Une photographie historique en noir et blanc montre une cérémonie militaire officielle de remise de grades à deux animaux sur un terrain de défilé d'herbe. Au centre, une jument nommée Sgt. Reckless est tenue par un officier des Marines et porte une couverture de parade brodée de son nom et de sa division. À droite, un âne nommé PFC Fearless est également tenu par un officier et porte une couverture similaire. Un troisième officier lit une citation devant eux. En arrière-plan, une formation complète de Marines en uniforme est alignée.

Reckless, la petite jument qui devint Sergent

Dans les annales de l’héroïsme, certains noms sont gravés dans le marbre. Mais celui dont nous allons parler aujourd’hui ne portait ni fusil, ni uniforme de camouflage, bien qu’elle fît partie intégrante du corps des Marines américains. Voici l’histoire de Reckless, une petite jument mongole dont la bravoure durant la guerre de Corée dépasse l’entendement.

Une rencontre sous le signe du sacrifice

Tout commence en 1952, sur un hippodrome de Séoul. Un jeune Coréen, Kim Huk-moon, possède une jument alezane qu’il adore, nommée “Flamme du Matin”. Mais le destin frappe à sa porte de la manière la plus cruelle : sa sœur a perdu une jambe sur une mine et il a désespérément besoin d’argent pour lui acheter une prothèse. C’est le cœur brisé qu’il vend sa compagne pour 250 dollars au lieutenant Eric Pedersen.

Les Marines cherchent un animal capable de transporter des munitions dans les montagnes escarpées de Corée. Rebaptisée Reckless (L’Imprudente), en hommage au canon sans recul qu’elle doit approvisionner, la jument commence son entraînement.

Bien plus qu’un animal de bât

Ce qui aurait dû n’être qu’un simple outil logistique devient rapidement le cœur battant du peloton. Reckless n’est pas attachée. Elle vit avec les hommes, dort dans leurs tentes lors des nuits glaciales, et partage leurs repas. Sa gourmandise devient légendaire : elle raffole des œufs brouillés, du bacon, et a même une fâcheuse tendance à boire la bière de ses compagnons d’armes.

Mais derrière cette mascotte facétieuse se cache une guerrière.
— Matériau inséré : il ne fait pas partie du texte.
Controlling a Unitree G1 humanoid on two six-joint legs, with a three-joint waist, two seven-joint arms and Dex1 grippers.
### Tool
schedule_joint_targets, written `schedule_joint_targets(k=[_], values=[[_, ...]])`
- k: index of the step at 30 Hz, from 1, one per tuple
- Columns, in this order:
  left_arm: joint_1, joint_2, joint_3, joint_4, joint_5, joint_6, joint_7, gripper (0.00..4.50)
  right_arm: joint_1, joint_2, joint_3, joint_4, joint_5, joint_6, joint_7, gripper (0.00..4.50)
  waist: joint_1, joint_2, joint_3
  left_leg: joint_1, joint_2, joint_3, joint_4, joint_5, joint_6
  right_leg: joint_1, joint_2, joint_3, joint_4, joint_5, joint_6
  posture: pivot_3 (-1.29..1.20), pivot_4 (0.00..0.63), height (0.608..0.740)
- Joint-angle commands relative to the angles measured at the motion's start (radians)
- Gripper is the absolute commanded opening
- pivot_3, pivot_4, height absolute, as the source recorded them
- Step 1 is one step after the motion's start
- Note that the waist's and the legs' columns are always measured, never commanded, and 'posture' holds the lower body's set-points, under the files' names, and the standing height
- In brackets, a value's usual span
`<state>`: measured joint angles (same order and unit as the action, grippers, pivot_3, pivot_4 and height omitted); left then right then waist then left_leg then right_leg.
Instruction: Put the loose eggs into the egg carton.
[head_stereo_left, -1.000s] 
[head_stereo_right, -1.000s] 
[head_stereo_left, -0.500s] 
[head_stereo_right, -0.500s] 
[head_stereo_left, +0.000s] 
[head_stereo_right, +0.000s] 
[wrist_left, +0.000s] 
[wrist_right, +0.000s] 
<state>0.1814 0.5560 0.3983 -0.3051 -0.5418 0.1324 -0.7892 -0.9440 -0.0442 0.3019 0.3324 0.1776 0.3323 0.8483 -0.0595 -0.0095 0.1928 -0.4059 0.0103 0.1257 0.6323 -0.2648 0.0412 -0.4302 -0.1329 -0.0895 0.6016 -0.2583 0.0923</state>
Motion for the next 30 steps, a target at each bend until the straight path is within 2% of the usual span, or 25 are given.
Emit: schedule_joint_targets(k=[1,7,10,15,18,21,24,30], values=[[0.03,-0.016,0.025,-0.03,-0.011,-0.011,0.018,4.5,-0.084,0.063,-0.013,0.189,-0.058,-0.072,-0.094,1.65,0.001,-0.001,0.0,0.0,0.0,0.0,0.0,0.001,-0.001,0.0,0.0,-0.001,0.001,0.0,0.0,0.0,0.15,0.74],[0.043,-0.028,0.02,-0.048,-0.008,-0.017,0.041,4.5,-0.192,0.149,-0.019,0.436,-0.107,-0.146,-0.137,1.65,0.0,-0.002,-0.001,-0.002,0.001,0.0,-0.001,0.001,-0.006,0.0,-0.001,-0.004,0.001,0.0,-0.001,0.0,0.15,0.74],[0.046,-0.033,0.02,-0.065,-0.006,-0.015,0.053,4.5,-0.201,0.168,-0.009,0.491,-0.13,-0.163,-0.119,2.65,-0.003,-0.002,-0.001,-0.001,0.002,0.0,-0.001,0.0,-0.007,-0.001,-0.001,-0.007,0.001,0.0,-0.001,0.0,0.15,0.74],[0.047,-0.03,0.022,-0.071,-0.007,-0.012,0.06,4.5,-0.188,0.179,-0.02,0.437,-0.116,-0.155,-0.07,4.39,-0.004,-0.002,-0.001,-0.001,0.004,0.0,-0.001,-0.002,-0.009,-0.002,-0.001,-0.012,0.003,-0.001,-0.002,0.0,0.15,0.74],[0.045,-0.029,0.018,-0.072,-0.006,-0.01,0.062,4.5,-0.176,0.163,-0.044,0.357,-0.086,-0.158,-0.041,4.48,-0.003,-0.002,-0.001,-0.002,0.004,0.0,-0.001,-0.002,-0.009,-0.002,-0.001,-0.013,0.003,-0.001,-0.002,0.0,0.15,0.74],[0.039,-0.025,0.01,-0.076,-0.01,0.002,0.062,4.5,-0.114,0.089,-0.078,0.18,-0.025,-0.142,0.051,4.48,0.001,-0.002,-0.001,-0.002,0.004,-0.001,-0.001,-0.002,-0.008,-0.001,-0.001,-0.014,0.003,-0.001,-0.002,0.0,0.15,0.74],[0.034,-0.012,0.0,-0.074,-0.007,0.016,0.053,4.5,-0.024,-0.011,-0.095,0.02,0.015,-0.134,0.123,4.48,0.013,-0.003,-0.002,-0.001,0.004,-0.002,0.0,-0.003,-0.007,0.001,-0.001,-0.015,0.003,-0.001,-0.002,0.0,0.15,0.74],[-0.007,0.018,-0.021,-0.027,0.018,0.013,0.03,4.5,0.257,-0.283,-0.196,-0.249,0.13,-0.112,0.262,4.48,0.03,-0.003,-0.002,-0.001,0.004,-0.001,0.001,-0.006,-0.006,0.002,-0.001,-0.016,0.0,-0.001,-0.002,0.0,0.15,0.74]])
Les Marines lui apprennent à se coucher pour éviter les tirs, à s’aplatir dans les tranchées et à ne pas paniquer sous le fracas des explosions. Un apprentissage qui sauvera des centaines de vies.

L’enfer de la colline “Vegas”

Le point culminant de sa carrière se déroule en mars 1953, lors de la bataille pour la colline “Vegas”. Le terrain est un véritable enfer de boue et de feu. En une seule journée, Reckless effectue 51 voyages aller-retour, seule, entre les dépôts de munitions et la ligne de front.
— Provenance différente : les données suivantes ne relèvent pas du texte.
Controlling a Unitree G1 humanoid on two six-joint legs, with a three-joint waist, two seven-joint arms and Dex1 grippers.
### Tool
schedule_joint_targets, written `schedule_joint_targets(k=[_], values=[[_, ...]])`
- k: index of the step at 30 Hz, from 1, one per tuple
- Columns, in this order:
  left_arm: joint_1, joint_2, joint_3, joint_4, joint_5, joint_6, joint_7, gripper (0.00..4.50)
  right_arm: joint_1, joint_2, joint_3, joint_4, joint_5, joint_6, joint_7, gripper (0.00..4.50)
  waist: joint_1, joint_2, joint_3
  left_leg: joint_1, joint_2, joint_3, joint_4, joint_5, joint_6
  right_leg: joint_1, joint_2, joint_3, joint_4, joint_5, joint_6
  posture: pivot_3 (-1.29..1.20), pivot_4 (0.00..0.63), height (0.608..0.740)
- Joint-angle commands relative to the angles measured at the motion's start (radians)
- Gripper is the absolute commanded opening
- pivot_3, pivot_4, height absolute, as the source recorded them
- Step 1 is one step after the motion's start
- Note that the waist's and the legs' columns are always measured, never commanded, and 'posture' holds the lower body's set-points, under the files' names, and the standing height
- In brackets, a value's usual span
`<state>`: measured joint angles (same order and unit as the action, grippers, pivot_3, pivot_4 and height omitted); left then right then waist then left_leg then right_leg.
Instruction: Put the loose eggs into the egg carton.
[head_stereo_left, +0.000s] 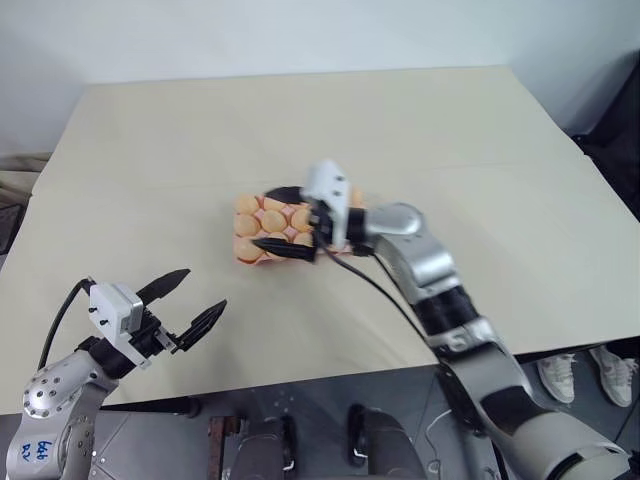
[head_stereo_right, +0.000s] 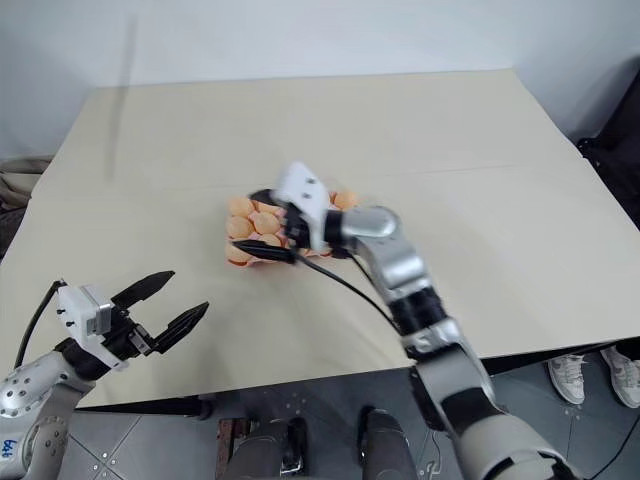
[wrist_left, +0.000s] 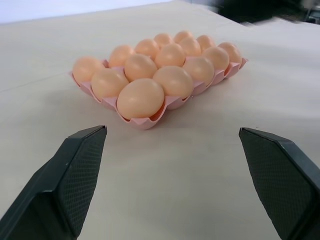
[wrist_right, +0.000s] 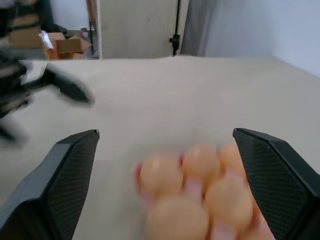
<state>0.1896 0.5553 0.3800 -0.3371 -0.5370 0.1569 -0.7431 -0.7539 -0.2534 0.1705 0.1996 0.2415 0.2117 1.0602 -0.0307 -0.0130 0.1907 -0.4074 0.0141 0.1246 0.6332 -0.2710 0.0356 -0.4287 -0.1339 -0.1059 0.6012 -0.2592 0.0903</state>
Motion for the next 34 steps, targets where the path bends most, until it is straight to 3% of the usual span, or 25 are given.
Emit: schedule_joint_targets(k=[1,5,11,34], values=[[-0.02,0.025,-0.008,0.015,0.024,-0.016,-0.02,4.5,0.107,-0.117,-0.08,-0.137,0.072,0.004,0.065,4.48,0.002,0.0,0.0,0.0,0.0,0.001,0.0,0.0,0.0,0.0,0.0,0.0,-0.001,0.0,0.0,0.0,0.15,0.74],[-0.031,0.031,-0.012,0.039,0.05,-0.043,-0.034,4.5,0.228,-0.262,-0.152,-0.135,0.08,-0.052,0.108,4.48,-0.001,0.0,0.0,0.001,0.002,0.008,0.0,-0.001,0.002,0.0,0.001,-0.005,-0.004,0.0,0.0,0.0,0.15,0.74],[-0.012,0.043,-0.011,0.051,0.071,-0.051,-0.053,4.5,0.335,-0.364,-0.265,-0.052,0.137,-0.148,0.188,4.48,0.003,0.0,0.0,0.004,0.003,0.015,0.006,-0.003,0.008,0.0,0.001,-0.004,-0.006,0.001,-0.001,0.0,0.15,0.74],[-0.083,0.025,-0.014,0.087,0.121,-0.076,0.021,4.5,0.528,-0.386,-0.359,-0.203,0.202,-0.14,0.052,4.48,0.006,0.001,0.0,0.002,0.007,0.015,0.011,-0.006,0.008,0.0,0.001,0.005,-0.008,0.003,-0.004,0.0,0.15,0.74]])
Imaginez cette petite jument, grimpant des pentes abruptes sous un barrage d’artillerie constant, portant sur son dos des charges pesant près d’un tiers de son propre poids. Blessée deux fois par des éclats d’obus, elle ne s’arrête jamais. Elle transporte les munitions à l’aller et, souvent, redescend avec des soldats blessés sur le dos au retour. Ce jour-là, elle parcourt plus de 50 kilomètres sous le feu ennemi.
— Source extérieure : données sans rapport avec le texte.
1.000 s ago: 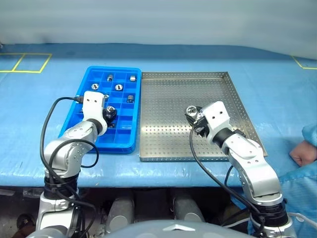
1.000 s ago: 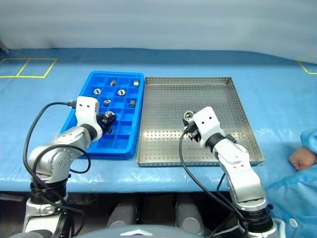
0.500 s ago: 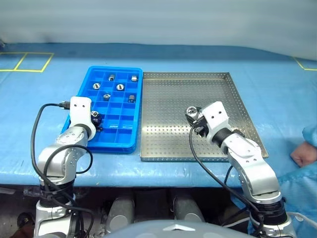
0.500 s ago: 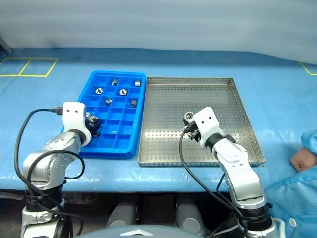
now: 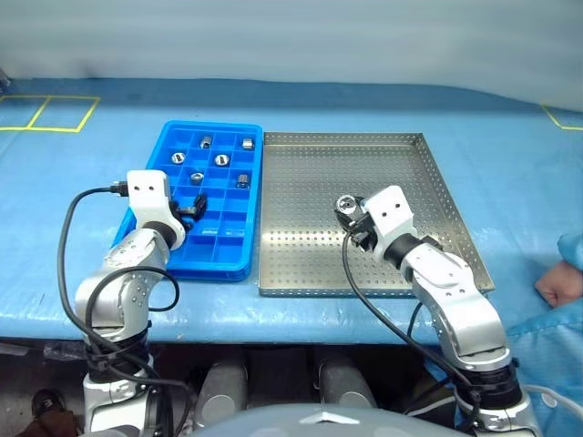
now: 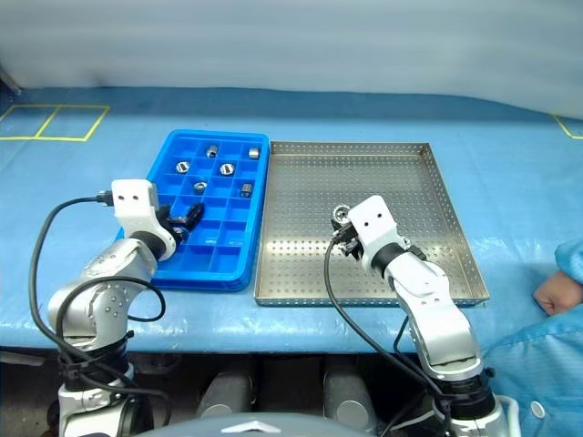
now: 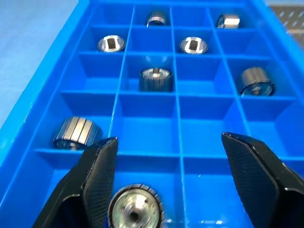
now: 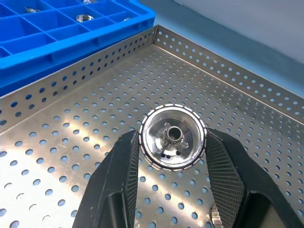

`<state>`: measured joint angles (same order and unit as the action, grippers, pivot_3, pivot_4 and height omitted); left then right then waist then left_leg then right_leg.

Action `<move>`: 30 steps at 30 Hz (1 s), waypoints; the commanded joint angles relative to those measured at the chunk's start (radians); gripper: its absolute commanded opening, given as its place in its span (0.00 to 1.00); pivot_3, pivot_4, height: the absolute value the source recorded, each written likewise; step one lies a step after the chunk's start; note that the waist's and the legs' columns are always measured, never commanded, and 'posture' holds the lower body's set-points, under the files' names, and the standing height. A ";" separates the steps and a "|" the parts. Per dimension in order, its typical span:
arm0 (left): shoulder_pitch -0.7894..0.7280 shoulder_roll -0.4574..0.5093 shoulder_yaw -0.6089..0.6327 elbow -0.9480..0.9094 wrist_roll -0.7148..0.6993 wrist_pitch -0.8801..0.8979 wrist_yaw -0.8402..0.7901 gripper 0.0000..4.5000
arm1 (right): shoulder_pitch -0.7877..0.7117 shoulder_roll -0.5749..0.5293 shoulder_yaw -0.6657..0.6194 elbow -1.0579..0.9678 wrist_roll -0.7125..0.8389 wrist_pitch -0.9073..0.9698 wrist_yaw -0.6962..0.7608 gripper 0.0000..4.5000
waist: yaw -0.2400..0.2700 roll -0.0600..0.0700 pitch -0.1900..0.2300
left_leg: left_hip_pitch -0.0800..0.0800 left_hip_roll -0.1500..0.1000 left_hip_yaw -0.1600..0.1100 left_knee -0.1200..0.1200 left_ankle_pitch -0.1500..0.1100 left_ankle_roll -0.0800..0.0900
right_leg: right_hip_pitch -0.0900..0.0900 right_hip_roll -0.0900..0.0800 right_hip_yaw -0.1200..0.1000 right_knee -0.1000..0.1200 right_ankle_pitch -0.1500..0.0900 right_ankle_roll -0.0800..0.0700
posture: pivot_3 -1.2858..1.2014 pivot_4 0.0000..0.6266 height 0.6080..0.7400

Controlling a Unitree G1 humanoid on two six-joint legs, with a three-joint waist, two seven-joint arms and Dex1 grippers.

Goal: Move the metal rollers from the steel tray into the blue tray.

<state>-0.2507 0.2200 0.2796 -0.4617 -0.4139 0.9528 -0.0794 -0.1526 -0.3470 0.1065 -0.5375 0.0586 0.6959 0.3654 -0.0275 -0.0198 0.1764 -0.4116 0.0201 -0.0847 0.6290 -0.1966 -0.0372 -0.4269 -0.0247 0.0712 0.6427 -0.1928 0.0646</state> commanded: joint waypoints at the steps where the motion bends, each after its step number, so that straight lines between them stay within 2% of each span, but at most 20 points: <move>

La reconnaissance éternelle

Après la guerre, Reckless n’est pas abandonnée à son sort. Les Marines se battent pour l’emmener avec eux aux États-Unis. Elle débarque à San Francisco sous les acclamations de la foule. Sa bravoure est telle qu’elle est promue au grade de Sergent lors d’une cérémonie officielle. Elle reçoit de nombreuses médailles, dont deux Purple Hearts.

Elle finit ses jours paisiblement en Californie, au camp de Pendleton, entourée de l’affection de ceux dont elle avait partagé les souffrances. Lorsqu’elle s’éteint en 1968, elle est enterrée avec les honneurs militaires complets.

Aujourd’hui, une statue de bronze à son effigie trône au Musée National de la Marine à Quantico. Elle rappelle aux passants que le courage n’est pas l’apanage des hommes, et que parfois, l’âme d’un héros peut battre sous une robe alezane. Une histoire qui rappelle aux lecteurs de Chevaladdict que le lien entre l’homme et le cheval, lorsqu’il est forgé dans l’adversité, est sans doute l’un des plus puissants qui soit.